*Problem to work on*
Although the data below holds other lines too, output only those from the line with "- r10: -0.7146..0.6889" up to and including the line with "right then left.", exactly as they appear.

(Records excerpted from a collection)
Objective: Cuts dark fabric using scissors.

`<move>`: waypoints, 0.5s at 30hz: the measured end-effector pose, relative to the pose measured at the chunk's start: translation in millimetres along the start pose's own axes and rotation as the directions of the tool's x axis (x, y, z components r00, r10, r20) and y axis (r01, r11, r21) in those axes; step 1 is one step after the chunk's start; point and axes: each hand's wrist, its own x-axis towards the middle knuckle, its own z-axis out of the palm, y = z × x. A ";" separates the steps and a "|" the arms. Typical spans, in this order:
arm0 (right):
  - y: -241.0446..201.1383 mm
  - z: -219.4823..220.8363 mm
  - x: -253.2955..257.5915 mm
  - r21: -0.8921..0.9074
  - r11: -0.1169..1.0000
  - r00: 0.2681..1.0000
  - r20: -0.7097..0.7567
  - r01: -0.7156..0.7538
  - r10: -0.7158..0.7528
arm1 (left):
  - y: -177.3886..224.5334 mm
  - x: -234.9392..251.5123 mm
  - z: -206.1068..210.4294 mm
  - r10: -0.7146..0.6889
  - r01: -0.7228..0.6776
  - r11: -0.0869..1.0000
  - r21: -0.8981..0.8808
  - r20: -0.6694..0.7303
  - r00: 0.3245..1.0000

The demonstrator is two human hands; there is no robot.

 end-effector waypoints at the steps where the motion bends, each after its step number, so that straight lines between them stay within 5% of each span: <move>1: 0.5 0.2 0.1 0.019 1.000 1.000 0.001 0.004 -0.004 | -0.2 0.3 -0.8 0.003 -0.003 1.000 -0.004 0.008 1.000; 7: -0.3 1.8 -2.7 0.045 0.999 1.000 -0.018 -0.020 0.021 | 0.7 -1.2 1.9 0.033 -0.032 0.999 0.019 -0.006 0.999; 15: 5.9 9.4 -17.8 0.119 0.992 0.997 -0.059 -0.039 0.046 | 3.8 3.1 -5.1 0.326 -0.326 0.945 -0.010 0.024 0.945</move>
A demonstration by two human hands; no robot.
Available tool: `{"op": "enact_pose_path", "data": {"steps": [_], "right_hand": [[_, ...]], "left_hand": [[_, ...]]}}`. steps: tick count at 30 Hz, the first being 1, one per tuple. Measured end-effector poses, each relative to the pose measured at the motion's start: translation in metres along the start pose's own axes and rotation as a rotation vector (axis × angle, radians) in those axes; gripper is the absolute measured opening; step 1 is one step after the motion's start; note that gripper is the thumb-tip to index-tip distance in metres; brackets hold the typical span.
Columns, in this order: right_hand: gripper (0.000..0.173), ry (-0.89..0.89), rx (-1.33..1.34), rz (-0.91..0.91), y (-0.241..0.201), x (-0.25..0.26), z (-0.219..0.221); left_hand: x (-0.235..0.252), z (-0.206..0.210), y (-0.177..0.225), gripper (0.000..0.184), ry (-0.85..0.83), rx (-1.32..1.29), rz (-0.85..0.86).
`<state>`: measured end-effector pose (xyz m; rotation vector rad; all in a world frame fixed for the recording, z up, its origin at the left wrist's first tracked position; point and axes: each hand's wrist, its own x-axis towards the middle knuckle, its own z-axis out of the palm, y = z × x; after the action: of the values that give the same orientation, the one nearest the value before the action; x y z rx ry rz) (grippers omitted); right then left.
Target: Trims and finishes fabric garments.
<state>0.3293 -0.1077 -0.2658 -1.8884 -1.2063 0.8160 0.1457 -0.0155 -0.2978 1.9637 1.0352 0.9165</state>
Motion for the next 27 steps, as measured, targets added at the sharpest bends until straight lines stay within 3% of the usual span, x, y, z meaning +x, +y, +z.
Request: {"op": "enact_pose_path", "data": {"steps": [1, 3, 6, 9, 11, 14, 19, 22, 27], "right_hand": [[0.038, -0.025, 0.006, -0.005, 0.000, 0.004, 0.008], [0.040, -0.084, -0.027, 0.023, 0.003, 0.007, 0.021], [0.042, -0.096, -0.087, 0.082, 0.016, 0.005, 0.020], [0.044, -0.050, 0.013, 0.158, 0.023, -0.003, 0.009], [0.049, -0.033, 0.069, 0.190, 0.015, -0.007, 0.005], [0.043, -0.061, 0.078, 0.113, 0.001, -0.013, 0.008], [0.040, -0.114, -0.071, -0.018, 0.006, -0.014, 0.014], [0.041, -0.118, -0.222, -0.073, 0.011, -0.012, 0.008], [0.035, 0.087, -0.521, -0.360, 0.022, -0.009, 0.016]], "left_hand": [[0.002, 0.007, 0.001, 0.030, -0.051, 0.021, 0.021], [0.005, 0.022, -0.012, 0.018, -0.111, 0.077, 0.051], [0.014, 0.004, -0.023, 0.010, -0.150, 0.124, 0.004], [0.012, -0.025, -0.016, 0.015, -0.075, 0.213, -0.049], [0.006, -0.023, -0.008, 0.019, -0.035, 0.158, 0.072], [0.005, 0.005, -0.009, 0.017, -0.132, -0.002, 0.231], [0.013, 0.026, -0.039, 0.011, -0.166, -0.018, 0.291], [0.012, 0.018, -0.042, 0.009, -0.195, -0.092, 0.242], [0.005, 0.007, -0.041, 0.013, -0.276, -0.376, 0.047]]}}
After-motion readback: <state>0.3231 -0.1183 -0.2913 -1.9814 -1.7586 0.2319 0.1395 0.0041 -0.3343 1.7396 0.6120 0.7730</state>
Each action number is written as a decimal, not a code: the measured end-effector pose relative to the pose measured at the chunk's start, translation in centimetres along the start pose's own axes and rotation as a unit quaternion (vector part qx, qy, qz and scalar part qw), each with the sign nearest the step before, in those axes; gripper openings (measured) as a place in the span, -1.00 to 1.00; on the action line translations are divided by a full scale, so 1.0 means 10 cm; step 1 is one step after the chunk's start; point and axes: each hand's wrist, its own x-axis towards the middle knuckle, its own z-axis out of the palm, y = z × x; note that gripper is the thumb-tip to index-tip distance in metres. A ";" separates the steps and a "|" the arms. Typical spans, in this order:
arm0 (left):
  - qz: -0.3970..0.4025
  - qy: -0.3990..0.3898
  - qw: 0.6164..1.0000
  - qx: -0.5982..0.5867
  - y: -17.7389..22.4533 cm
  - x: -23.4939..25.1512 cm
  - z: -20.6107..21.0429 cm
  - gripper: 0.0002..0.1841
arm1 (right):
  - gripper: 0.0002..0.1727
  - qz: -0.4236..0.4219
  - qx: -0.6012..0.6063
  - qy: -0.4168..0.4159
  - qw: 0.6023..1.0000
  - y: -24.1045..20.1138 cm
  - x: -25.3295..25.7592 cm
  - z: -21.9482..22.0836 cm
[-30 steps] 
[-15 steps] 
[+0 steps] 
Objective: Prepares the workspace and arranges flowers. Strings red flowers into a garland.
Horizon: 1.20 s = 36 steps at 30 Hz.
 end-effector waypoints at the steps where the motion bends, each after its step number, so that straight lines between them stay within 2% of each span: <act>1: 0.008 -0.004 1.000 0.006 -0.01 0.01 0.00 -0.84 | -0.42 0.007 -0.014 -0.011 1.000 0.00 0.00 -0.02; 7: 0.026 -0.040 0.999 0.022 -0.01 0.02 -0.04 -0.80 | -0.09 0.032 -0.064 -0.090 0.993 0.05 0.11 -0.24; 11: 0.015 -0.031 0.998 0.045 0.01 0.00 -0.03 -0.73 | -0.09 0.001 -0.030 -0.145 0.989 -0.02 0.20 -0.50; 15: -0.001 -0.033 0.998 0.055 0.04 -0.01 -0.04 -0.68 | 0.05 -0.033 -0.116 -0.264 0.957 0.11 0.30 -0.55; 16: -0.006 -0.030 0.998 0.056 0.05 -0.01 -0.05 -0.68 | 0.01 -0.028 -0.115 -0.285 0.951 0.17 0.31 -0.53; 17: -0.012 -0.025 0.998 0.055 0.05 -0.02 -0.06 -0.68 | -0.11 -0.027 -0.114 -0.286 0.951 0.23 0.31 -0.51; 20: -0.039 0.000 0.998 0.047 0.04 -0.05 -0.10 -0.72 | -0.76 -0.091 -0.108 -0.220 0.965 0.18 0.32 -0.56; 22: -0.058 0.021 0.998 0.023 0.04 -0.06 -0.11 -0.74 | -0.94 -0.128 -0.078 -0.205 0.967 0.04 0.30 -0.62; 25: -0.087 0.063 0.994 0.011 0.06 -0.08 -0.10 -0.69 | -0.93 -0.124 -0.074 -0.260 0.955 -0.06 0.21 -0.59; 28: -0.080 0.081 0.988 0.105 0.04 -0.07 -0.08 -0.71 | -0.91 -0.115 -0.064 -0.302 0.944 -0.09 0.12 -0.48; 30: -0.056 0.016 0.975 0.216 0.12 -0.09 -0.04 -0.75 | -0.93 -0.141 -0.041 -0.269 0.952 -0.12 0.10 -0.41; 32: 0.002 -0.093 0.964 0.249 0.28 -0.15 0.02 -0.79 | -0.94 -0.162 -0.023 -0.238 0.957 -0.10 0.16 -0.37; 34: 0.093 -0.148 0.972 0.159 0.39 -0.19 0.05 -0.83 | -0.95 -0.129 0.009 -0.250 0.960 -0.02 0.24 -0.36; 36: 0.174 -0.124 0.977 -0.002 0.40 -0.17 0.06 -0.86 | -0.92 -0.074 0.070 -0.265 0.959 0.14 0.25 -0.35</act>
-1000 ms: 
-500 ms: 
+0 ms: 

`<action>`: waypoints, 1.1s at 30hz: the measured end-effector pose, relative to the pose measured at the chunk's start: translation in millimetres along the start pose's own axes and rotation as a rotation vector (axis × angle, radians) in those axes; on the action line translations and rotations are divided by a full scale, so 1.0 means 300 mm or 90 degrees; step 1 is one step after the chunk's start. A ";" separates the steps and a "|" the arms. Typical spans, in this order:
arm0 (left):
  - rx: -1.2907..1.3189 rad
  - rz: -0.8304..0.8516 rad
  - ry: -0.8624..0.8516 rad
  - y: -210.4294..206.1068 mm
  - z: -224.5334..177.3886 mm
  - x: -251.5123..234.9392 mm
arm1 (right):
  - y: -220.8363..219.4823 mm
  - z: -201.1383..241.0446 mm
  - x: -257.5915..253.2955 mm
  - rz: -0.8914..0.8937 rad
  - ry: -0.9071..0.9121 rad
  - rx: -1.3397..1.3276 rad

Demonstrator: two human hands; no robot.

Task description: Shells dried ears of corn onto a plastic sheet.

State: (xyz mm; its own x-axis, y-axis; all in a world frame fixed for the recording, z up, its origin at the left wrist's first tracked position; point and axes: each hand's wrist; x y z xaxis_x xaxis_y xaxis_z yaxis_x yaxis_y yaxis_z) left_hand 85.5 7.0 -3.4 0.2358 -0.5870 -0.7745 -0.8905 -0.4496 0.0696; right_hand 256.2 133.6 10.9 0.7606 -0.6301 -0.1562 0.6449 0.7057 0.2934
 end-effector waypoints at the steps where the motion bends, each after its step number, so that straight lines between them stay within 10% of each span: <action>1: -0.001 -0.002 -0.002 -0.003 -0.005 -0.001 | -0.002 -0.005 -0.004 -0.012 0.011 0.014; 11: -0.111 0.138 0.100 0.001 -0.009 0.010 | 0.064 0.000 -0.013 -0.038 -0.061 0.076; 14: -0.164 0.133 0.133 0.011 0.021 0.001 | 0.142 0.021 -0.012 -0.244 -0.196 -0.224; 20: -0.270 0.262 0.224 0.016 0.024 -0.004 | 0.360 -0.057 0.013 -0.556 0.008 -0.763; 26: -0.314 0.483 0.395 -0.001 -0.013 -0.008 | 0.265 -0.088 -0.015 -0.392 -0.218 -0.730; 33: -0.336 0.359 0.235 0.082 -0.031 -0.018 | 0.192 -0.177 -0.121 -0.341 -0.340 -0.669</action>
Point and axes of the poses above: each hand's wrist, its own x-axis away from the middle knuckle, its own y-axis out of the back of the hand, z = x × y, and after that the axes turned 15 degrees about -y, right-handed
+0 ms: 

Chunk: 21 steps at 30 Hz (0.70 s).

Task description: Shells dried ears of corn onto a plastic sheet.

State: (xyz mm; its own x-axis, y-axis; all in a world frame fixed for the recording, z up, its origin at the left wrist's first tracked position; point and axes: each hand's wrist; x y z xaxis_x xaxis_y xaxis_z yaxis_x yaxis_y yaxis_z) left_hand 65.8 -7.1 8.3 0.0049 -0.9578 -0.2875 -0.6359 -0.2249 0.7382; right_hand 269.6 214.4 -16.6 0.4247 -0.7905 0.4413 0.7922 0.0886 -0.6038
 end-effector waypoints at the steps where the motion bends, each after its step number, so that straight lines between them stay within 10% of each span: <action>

*Output for this exercise*
  - r10: -0.7146..0.6889
  - r01: -0.7228..0.6776
  - r11: -0.0869..1.0000
  - r21: -0.8981..0.8808
  - r20: -0.6694..0.7303
  - r00: 0.3245..1.0000

The demonstrator is two human hands; there is no robot.

 end-effector waypoints at the steps where the motion bends, each after its step number, so that straight lines between them stay within 5% of each span: <move>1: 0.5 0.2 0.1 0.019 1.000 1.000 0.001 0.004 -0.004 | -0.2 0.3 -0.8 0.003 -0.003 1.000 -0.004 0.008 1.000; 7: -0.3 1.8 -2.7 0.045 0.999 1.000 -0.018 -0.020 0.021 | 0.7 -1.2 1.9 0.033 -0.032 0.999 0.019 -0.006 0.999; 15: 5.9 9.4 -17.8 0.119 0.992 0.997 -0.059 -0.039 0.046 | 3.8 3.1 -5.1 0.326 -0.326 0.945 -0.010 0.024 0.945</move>
A demonstration by two human hands; no robot.
Available tool: `{"op": "enact_pose_path", "data": {"steps": [_], "right_hand": [[_, ...]], "left_hand": [[_, ...]]}}`. steps: tick count at 30 Hz, the first being 1, one per tuple. Measured end-effector poses, each relative to the pose measured at the motion's start: translation in metres along the start pose's own axes and rotation as a rotation vector (axis × angle, radians) in those axes; gripper is the absolute measured opening; step 1 is one step after the motion's start; note that gripper is the thumb-tip to index-tip distance in metres; brackets hold the typical span.
Columns, in this order: right_hand: gripper (0.000..0.173), ry (-0.89..0.89), rx (-1.33..1.34), rz (-0.91..0.91), y (-0.241..0.201), x (-0.25..0.26), z (-0.219..0.221); left_hand: x (-0.235..0.252), z (-0.206..0.210), y (-0.177..0.225), gripper (0.000..0.184), ry (-0.85..0.83), rx (-1.32..1.29), rz (-0.85..0.86).
`<state>`: measured end-effector pose (xyz m; rotation vector rad; all in a world frame fixed for the recording, z up, its origin at the left wrist's first tracked position; point and axes: each hand's wrist, its own x-axis towards the middle knuckle, its own z-axis out of the palm, y = z × x; after the action: of the values that give the same orientation, the one nearest the value before the action; x y z rx ry rz) (grippers omitted); right then left.

This output is complete as it stands.